The Peking to Paris Motor Challenge 1997
September 6 - October 18, 1997
The Event History
The world's first ever international motor rally took place in the summer of 1907. Five pioneer motorists all larger than life characters - shipped their cars to China to race half way round the globe to prove that the motor car could provide an independent means of travel.
When they eventually arrived in China (the event having been cancelled at least twice), the Chinese authorities said that no car should be allowed to start. Regardless, they set off, in an event with no officials, barely any rules or regulations, no proper organisation, and no garage assistance, recording their positions by sending telegrams to relay stations at towns and railways junctions along the route.
It quickly settled down to be a race between a Prince and a Pauper... The prince was Italian Prince Scipio Borghese and his main challenger a fairground roustabout called Charles Goddard (right) who had no money, but possessed a quick wit and an even quicker tongue. He persuaded all manner of supporters to back his efforts. Having borrowed a car, tyres and money, he sweet-talked his way onto the boat and even relied on his rival competition for fuel.
The race went into the history books - and is still talked about today. For the next 90 years, a follow up anniversary drive from Peking to Paris has been impossible. Now the thaw in international relations makes the dream a reality. Drivers from more than 24 nations are determined to be on the start line in Peking for a remarkable drive that takes in deserts and numerous mountain climbs, for a an epic challenge half way round the world, to keep an appointment with history - driving from Peking to Paris.
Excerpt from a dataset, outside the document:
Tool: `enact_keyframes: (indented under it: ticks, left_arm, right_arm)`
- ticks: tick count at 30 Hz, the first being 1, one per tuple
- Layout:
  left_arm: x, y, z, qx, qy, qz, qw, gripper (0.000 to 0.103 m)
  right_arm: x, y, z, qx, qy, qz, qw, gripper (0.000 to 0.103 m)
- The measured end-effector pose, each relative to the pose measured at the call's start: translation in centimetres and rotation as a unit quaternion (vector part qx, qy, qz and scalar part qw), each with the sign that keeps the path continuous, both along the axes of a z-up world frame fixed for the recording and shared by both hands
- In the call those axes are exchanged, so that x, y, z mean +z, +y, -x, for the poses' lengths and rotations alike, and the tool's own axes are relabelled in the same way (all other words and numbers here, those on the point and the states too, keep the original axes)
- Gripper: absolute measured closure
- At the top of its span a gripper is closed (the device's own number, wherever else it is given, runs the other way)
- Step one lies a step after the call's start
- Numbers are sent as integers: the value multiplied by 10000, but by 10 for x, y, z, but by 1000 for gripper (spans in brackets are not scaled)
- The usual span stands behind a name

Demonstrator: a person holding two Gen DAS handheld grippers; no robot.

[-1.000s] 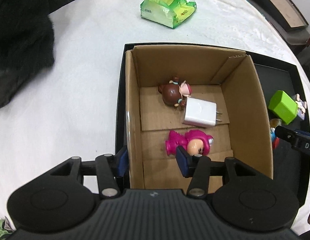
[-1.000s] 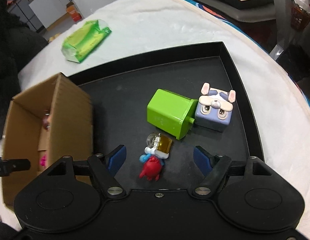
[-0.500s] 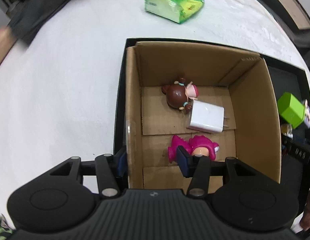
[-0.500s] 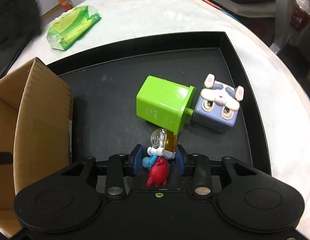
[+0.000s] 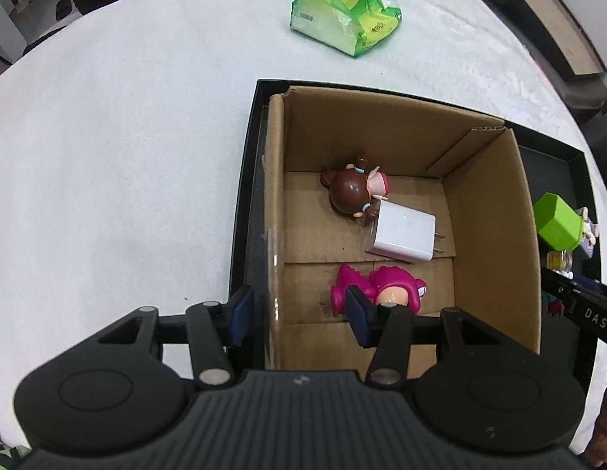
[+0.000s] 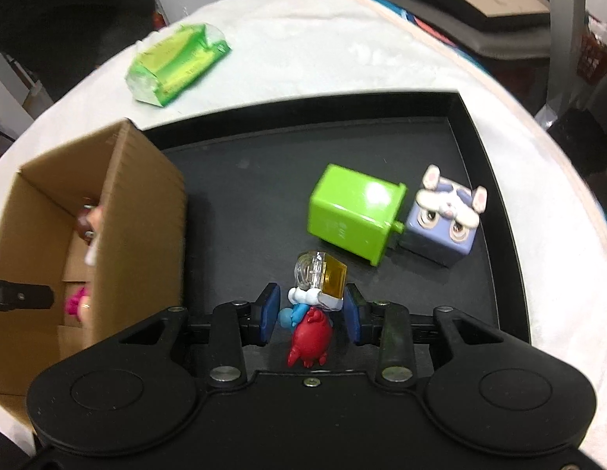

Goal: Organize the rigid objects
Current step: 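Close the right gripper on the small red figure with clear cup, then carry the red figure with the right gripper and release it into the box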

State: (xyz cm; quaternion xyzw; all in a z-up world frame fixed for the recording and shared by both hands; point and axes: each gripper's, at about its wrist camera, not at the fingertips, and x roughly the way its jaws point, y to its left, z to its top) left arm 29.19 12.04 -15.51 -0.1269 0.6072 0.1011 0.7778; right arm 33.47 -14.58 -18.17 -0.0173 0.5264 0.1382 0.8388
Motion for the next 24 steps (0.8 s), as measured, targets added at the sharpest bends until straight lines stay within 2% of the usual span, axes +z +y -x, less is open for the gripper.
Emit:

The five cars that actually started the 1907 race were:
The 40hp, four cylinder Itala, driven by Prince Borghese, with Ettore Guizzardi as mechanic and journalist Luigi Barzini as passenger. Its laden weight without crew was 2000kg.
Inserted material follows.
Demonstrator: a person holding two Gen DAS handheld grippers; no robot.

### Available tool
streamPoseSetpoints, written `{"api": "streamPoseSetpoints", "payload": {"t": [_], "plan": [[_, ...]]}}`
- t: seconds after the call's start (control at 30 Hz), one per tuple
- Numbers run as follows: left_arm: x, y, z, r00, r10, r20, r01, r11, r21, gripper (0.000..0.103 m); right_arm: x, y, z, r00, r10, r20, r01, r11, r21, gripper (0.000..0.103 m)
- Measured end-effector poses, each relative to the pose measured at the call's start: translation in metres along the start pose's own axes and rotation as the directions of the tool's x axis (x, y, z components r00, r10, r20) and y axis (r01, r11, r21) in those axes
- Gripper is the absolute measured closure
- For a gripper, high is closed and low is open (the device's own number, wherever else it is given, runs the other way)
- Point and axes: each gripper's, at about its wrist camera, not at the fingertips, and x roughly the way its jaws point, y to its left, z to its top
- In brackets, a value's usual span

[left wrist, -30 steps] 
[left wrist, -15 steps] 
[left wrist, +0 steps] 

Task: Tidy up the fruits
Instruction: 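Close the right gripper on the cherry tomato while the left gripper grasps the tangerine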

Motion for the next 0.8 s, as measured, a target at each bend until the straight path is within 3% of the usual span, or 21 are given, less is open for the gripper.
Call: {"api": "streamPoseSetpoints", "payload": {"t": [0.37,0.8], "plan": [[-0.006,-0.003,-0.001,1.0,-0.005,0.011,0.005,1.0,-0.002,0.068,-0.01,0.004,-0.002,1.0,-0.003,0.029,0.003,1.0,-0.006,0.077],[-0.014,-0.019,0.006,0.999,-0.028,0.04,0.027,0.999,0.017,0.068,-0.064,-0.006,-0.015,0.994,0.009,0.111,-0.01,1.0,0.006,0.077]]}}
The 15hp four-cylinder Spyker , driven by Charles Goddard, with Jean du Taillis as passenger. Its laden weight was 1400kg.
The 10hp, 2-cylinder de Dion-Bouton, driven by Georges Cormier, with Edgardo Longono as passenger. Its laden weight was 1400kg.
An identical de Dion-Bouton, driven by Victor Collignon, with Jean Bizac as mechanic.
The 6hp, one-cylinder, two-stroke Contal tri-car. driven by Auguse Pons, with Octave Foucault as mechanic. Its laden wright was 700kg.